Former KwaZulu-Natal premier and African National Congress (ANC) provincial chairman Senzo Mchunu will next week testify before the Moerane Commission investigating political killings in the province.
Commission spokesperson, Solo Mdledle, confirmed on Thursday that Mchunu would be testifying next week Wednesday.
Mchunu will appear at a time of heightened political tension within his own party after the Pietermaritzburg High Court on Tuesday ruled that the ANC’s 2015 provincial conference results were null and void, citing several irregularities.

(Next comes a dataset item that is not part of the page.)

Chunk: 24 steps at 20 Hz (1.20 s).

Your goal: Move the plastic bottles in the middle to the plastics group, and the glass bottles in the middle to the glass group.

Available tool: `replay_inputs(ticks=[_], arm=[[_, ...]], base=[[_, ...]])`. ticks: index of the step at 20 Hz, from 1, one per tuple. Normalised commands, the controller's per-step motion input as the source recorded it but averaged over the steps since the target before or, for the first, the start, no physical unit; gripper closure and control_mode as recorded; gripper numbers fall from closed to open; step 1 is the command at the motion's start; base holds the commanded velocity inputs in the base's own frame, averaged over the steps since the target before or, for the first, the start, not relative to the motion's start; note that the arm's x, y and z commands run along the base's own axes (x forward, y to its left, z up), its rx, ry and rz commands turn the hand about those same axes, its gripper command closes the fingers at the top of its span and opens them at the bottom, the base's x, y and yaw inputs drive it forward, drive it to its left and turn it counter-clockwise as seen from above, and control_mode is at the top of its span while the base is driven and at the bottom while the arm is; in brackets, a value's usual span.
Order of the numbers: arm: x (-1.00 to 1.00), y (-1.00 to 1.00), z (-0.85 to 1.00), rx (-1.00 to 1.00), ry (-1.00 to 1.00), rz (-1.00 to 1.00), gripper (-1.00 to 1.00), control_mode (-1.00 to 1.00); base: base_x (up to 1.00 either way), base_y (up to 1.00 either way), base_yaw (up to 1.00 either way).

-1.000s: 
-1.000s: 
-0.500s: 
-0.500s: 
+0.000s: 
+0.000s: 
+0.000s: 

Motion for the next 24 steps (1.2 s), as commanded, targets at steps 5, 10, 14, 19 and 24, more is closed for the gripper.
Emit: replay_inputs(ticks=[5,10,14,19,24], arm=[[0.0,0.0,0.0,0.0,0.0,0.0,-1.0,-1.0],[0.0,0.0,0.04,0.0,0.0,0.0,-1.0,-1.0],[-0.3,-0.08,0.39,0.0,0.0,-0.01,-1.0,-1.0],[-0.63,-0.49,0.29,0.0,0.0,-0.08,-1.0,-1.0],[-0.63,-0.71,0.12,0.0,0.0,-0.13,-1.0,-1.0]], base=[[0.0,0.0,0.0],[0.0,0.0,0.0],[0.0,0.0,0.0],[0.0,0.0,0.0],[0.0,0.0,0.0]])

Mchunu was the party’s provincial chairman prior to the conference but was ousted by current chairman Sihle Zikalala. Mchunu was fired as provincial premier a few months after the contentious elections. A clutch of ANC members who are also known Mchunu supporters took their grievances to court after claiming that internal party processes had failed.
The verdict effectively nullifies the power of the top tier leadership in the province, although the party has said it is seeking to appeal. The appeals process has also caused controversy, with representatives from the provincial women’s, youth and veterans’ leagues stating on Wednesday that they viewed seeking “permission” to appeal from the national ANC leadership as more of a courtesy than a necessity.
The Moerane Commission was established by current premier, Willies Mchunu (no relation to Senzo), to investigate dozens of political killings in the province – the most recent being Sindiso Magaqa, a former ANC youth league secretary general. Magaqa was shot in July, but only died this month while in hospital. Police are looking into the possibility that he was poisoned. Magaqa’s funeral takes place in uMzimkhulu on Saturday.
Mdledle said via a series of WhatsApp messages that other witnesses for the week ahead include Inkatha Freedom Party (IFP) MPL Blessed Gwala, who would appear on Tuesday, and representatives from the South African Communist Party (SACP), who would testify on Thursday.
Gwala is also his party’s spokesperson on community safety and liaison.
KwaZulu-Natal has been a hotbed of political violence for decades, initially between IFP and ANC supporters. But in recent years it has manifested in intra-party violence as ANC members scramble for high paying councillor positions or seek to settle vendettas, according to testimony heard at the Moerane Commission.